• [WORK REQUIRED]
Beginning with the first line below, please restate each line exactly, down to and including the line containing "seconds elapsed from".
※
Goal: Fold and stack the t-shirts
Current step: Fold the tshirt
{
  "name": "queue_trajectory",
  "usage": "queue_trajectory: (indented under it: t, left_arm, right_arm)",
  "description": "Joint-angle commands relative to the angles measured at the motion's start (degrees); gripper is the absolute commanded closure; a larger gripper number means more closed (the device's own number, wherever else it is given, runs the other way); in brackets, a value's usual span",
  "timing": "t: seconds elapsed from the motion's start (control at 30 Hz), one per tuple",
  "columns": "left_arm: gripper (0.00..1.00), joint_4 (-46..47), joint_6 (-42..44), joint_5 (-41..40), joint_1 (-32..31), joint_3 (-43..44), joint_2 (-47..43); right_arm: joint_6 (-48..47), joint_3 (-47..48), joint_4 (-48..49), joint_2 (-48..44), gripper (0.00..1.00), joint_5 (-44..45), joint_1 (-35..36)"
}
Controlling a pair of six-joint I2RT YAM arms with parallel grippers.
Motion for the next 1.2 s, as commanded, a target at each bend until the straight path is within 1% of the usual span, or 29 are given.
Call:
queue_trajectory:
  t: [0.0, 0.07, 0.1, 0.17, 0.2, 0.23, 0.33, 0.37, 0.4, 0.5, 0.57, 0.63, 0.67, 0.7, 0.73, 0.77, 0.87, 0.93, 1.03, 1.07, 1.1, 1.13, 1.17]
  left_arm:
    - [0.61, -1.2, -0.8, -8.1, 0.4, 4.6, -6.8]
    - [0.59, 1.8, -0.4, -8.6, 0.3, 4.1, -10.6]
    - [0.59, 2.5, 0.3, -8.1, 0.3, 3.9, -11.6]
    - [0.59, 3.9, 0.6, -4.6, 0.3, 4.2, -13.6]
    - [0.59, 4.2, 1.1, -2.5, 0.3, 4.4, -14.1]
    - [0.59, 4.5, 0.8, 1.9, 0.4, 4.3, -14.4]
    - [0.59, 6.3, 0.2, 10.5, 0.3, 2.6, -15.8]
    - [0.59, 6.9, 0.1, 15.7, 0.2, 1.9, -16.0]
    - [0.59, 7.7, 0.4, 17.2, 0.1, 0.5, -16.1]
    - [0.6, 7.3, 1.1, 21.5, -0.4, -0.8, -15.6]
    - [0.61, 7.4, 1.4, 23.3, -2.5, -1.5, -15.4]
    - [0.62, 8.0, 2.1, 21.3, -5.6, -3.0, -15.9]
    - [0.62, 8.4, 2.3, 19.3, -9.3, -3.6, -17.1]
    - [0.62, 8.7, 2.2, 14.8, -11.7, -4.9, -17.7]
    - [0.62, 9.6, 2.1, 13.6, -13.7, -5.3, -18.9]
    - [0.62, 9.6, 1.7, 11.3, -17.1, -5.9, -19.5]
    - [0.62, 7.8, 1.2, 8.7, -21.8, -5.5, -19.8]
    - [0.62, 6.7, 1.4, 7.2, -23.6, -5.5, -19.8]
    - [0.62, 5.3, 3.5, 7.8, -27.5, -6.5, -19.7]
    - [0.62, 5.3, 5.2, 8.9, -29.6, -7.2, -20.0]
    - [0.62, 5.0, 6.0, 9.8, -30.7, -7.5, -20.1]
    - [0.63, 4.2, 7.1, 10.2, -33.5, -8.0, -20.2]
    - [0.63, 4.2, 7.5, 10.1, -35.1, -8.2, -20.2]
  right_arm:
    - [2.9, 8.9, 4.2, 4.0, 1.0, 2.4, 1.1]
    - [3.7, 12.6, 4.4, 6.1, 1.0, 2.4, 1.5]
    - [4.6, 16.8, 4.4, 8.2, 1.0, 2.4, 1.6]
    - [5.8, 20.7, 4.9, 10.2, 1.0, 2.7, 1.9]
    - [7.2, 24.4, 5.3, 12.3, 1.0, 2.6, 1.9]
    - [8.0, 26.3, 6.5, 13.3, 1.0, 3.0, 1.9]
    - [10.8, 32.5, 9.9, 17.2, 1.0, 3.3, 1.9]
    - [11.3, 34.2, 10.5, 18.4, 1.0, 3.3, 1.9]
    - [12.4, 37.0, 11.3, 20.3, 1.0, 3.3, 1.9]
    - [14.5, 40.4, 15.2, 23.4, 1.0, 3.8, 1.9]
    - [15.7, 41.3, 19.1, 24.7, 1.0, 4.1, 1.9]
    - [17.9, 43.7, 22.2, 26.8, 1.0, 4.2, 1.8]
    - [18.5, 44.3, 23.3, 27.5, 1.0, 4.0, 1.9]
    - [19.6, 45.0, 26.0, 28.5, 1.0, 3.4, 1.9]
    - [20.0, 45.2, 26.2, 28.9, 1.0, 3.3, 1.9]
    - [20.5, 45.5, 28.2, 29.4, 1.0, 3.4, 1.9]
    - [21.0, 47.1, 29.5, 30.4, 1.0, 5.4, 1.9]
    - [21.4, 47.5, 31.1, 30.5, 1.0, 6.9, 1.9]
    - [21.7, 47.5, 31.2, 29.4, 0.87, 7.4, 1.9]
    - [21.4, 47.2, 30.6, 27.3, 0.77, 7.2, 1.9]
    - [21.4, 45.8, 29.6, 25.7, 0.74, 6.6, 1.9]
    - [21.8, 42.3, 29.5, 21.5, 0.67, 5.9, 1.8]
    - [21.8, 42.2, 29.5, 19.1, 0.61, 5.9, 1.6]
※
• [SOLUTION TO THE EXERCISE]
Goal: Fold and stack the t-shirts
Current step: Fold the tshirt
{
  "name": "queue_trajectory",
  "usage": "queue_trajectory: (indented under it: t, left_arm, right_arm)",
  "description": "Joint-angle commands relative to the angles measured at the motion's start (degrees); gripper is the absolute commanded closure; a larger gripper number means more closed (the device's own number, wherever else it is given, runs the other way); in brackets, a value's usual span",
  "timing": "t: seconds elapsed from the motion's start (control at 30 Hz), one per tuple",

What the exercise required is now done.